■ GIVEN RECORDS:
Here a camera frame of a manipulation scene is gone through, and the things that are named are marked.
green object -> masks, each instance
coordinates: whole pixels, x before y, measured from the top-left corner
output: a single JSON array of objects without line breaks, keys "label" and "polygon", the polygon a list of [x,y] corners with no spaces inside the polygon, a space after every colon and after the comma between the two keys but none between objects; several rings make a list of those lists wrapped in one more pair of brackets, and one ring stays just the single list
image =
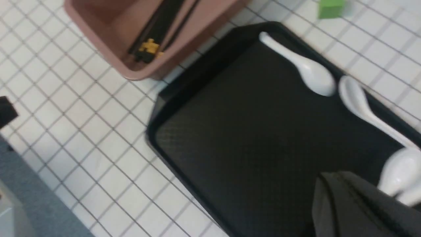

■ INSTRUCTIONS FOR THE TASK: When you reach the line that contains "output: a single" in the records above, copy it and every line after it exactly through the last one, leaving out the pictures.

■ RESPONSE:
output: a single JSON array of objects without line breaks, keys "label" and "polygon", the polygon a list of [x,y] corners with no spaces inside the polygon, a space after every colon and after the comma between the two keys but none between objects; several rings make a list of those lists wrapped in one more pair of brackets, and one ring stays just the single list
image =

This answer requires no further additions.